I started the Uber post-mortem 6 months ago, long before it was vogue. Now it is coming undone and the threads will keep getting pulled. The car crash happened, I drive on.
Let’s ignore the wreckage and now examine one leading cause of the crash. I call it an open sourced anti-corporate insurgency
Open Source Anti-Corporate Insurgency is an organizational method by which a large collection of small, visible and empowered activists groups can work together to take on corporate hierarchies. It does not have a centralized operations or command and little to no advertising spending. It is a loose, meshed network of individuals and small groups working independently, but united by a single purpose, in this case: defeating Uber
- Open source insurgencies are much more innovative than their bureaucratic corporate counterparts. They are constantly coming up with and trying out new ideas in quick, short cycles
- Anti-corp anti-uber headlines accelerated and directed the insurgency by interacting with it
- The insurgency strikes at the supports of its target, it does not want the CEO, it wants everything around him or her
- Increased ‘survivability’ among the participant groups. They can withstand counter offense by the corporate and its legal, marketing departments
- More frequent attacks and an ability to swarm the target
One of the earliest major offenses was amplifying the sexual harassment claims.
The corporation is the target of attacks. The corp must hold and exert power, for example Uber taking a bigger cut of drivers incomes
The objective animates the group. Because of the diversity of the groups and individuals that join together in an open source insurgency, the only goal that works is simple and extremely high level. More complex goal setting is impossible, since it will fracture/fork the insurgency.

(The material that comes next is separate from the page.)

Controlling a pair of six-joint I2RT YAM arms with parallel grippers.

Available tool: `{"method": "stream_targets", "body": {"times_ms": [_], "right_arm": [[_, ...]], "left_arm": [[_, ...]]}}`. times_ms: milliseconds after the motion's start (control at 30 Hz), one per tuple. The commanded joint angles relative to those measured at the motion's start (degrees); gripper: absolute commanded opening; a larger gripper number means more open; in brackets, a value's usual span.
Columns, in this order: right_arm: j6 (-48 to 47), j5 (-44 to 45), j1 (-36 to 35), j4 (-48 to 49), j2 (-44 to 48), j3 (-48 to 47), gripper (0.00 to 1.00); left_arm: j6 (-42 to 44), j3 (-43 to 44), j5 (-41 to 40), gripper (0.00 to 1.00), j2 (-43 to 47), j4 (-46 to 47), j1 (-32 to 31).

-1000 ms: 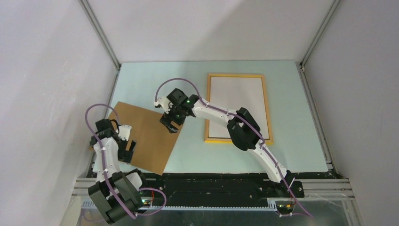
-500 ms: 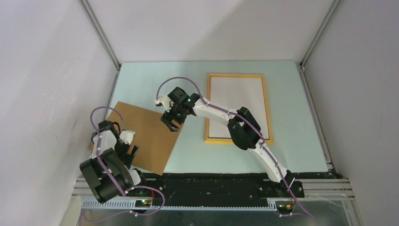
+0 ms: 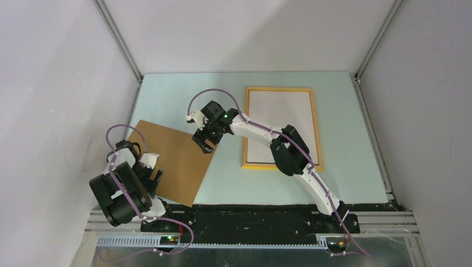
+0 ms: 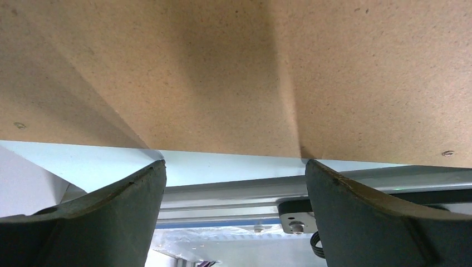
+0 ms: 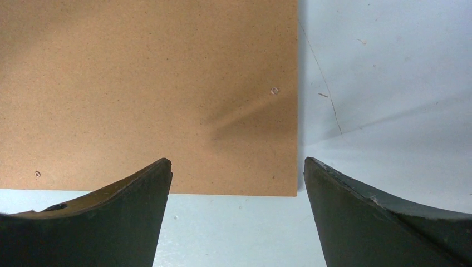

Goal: Put the photo into the frame
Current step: Move the photo frame item to the center of the board.

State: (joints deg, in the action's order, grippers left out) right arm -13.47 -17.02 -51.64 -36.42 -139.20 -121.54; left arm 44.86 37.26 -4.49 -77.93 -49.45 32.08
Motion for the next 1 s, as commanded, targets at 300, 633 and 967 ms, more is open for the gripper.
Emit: {"method": "stream_targets", "body": {"times_ms": [300, 633, 967], "right_arm": [[2.1, -0.1, 1.4, -0.8, 0.0, -2.5, 0.92], [2.7, 1.1, 2.7, -0.5, 0.1, -2.5, 0.93], [6.0, 2.6, 7.0, 2.6, -2.5, -6.6, 0.94]], "left_arm": [[-10.5, 2.8, 8.3, 0.96, -3.8, 13.0, 0.4], [-16.0, 5.6, 9.7, 0.94, -6.4, 16.0, -2.9], [-18.1, 8.7, 7.5, 0.93, -8.7, 16.6, -7.0]]}}
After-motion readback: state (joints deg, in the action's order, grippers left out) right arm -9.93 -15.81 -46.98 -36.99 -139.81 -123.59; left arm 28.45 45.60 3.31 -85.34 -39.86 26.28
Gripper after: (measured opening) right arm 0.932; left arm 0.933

The insurgents do not want resolution
A demonstration of viability. An attack that demonstrates that it’s possible to win against the enemy. It deflates any aura of invincibility that the enemy may currently enjoy. The demonstration serves as a rallying cry for the insurgency
Return on investment for disruption: If a small group disrupts a corporation by attacking its weakest points, it can amplify the results of its attacks to achieve as much as a 1,400,000 percent return on investment. Let’s look at a recent anti-corp Mexican gas pipeline attacks. Six attacks by an unknown guerrilla group destroyed five PEMEX natural gas pipelines (likely through a timed detonation). 12,000 people were evacuated due to fire risk.
- Over 2,500 business suffered severe harm in 11 of Mexico’s 32 states. 1,100 companies shut down production. Key industries impacted: Auto, glass, food, and cement. For example: Volkswagen (1,780 cars a day, 81% of which is for export)
- Revised estimate of $200 million a day in costs
- Impact expected to last for a week.
- ROI for an attack that cost less than estimated $10,000 to accomplish? Rough estimate: 1.4 million percent.
The founding group of insurgents sets the original goal and conducts the operation that provides the insurgency with its demonstration of viability and then follows a simple path:
- Relinquish. Give up any control over how the goal is achieved, who may participate, how to communicate, etc.
- Resist. Stay small. Don’t grow to a size that makes the original group easy for the enemy to target. Don’t establish a formal collection of groups, a hierarchy of control, or set forth a complex agenda. This will only serve to alienate and fragment/fork the insurgency. In some cases, it will make it a target of its own insurgency.
Uber was first, there will be many more.
Early on, the only opposition to Uber was from taxi companies and local city council. More recently, opposition to Uber has formed over several high-profile sexual assaults. These assaults have created a small open source insurgency that is fighting an open source media war against Uber from Taiwan to India to Paris to Seattle.
The insurgency has scored huge wins at the point of the greatest weakness to attack and will work against all of the ‘sharing economy (or whatever you wanna call it) companies
“Uber’s drivers aren’t the faceless, nameless bots. They are real people!”
‘Freelance economy’ companies expect to be able to hire people that act like nameless, faceless bots — quickly, easily and at low-cost. This business model makes it easy for independent groups to attack the company’s brand whenever the following occurs:
- Sexual assault
- Road rage.
- Sexual harassment
To defend itself from these attacks, Uber is spending tens of millions on PR firms, phalanxes of lobbyists in Washington and capitals around the world. However, this defense won’t work if the brand is damaged and its funding is sidetracked.
The anti-corporate insurgency is destroying the brand of Uber:
- Moral warfare waged against the brand has pitted customers against the company and the drivers against the company.
- Attrition warfare waged against Uber’s income is slowing the company’s growth
- Maneuver warfare has created fear, uncertainty, and doubt through attacks from unusual quarters, is is getting punched from everywhere. Lawsuits and legal action have put constraints on new fundraising.